Please give the number of lines in the entries below that hold "left", with no other words.
:: EXTRACTED DATA
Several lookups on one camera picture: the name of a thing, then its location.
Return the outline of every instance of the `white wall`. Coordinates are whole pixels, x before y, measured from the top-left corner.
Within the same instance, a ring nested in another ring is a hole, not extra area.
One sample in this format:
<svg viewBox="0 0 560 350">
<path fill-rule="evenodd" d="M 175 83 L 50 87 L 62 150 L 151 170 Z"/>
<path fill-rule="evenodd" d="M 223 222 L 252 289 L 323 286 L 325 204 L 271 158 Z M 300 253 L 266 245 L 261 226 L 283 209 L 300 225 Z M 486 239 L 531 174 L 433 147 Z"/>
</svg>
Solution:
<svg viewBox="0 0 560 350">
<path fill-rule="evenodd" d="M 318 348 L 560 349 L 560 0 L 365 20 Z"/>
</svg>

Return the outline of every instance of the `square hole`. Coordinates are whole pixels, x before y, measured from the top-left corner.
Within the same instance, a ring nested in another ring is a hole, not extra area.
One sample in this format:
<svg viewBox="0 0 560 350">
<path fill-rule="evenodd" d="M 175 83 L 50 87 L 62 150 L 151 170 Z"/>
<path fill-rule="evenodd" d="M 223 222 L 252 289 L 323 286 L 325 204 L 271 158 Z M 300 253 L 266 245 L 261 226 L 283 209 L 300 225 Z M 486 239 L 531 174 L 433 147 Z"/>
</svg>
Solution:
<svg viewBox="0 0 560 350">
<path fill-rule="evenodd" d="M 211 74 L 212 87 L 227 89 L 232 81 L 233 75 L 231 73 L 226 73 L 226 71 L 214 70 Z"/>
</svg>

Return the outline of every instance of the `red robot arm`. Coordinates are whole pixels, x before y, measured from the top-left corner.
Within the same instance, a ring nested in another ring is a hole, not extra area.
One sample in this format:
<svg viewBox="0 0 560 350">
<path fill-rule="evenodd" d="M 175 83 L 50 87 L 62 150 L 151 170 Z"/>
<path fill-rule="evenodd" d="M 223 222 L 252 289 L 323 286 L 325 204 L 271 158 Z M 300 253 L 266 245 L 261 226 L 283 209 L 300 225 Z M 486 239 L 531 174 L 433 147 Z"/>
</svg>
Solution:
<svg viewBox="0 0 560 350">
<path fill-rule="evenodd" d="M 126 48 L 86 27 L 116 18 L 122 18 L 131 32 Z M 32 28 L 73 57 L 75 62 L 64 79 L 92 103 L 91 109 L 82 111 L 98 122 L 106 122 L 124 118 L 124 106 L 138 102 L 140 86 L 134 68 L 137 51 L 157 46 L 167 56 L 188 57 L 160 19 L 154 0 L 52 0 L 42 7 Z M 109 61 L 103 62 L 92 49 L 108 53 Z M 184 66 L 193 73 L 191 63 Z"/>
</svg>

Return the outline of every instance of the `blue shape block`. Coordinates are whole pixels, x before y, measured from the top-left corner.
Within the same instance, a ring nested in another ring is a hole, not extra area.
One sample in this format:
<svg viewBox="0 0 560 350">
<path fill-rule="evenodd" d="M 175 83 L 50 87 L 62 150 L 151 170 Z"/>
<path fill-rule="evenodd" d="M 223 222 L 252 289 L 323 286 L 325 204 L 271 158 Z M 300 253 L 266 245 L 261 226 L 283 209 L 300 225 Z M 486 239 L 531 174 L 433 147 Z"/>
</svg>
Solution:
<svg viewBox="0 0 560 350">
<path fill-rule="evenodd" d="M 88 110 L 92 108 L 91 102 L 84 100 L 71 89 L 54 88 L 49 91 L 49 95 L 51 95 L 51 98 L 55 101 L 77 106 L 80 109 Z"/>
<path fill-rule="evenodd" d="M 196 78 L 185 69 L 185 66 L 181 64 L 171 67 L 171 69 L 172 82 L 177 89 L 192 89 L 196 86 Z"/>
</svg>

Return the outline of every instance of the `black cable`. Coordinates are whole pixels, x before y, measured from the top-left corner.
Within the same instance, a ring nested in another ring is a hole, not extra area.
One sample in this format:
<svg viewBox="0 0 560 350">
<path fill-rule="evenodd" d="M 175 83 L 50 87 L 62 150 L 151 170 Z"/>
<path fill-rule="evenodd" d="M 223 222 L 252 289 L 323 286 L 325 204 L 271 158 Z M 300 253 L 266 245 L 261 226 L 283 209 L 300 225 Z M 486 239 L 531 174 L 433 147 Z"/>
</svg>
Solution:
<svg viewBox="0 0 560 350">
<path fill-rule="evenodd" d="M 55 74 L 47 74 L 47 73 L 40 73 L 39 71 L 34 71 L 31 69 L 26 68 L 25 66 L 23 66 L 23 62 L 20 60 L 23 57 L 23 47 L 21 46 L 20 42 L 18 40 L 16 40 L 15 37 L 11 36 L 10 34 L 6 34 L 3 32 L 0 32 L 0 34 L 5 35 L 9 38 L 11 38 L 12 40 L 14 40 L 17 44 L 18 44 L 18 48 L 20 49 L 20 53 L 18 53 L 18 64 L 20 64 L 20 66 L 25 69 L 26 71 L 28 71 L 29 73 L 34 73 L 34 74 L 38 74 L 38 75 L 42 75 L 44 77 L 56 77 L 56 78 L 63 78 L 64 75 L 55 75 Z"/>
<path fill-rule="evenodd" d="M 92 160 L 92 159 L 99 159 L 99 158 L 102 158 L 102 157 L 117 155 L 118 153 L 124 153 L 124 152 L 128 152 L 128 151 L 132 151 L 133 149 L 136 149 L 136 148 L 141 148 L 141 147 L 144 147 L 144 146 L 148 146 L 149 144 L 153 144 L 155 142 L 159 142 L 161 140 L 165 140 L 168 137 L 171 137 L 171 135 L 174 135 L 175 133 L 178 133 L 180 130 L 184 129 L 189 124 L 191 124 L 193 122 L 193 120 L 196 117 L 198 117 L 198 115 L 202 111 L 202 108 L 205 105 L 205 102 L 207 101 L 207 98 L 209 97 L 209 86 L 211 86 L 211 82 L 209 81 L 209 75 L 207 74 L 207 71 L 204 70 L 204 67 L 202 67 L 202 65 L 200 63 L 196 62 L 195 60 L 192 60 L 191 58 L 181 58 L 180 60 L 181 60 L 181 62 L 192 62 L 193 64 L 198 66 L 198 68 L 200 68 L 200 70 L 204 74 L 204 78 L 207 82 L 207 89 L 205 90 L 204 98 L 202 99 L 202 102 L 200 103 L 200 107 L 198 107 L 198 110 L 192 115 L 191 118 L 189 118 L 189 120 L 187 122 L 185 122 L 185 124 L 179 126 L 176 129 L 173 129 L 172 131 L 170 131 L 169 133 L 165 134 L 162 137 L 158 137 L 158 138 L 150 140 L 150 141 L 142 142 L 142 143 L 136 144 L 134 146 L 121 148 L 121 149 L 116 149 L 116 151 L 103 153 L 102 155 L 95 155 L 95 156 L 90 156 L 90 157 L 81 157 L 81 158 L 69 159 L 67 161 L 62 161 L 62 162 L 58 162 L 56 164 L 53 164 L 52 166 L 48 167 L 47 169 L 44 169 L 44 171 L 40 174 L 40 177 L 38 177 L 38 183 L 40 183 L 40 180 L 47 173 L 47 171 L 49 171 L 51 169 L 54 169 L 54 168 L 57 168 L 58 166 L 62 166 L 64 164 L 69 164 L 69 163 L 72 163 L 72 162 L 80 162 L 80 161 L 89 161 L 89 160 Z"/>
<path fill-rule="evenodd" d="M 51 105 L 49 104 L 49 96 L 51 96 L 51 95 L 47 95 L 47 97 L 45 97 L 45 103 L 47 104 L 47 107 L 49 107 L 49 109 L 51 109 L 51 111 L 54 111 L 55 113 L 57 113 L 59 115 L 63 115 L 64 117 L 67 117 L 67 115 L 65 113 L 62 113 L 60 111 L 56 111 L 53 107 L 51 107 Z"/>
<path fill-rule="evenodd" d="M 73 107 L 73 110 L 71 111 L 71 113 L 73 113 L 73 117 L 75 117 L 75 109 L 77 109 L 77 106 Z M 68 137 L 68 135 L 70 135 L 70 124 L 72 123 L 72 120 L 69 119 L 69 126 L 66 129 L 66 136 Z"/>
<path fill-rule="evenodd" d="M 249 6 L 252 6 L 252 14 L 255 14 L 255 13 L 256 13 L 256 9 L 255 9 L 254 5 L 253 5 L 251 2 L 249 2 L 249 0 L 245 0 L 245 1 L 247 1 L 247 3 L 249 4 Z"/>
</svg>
::::
## RESPONSE TO THE EXERCISE:
5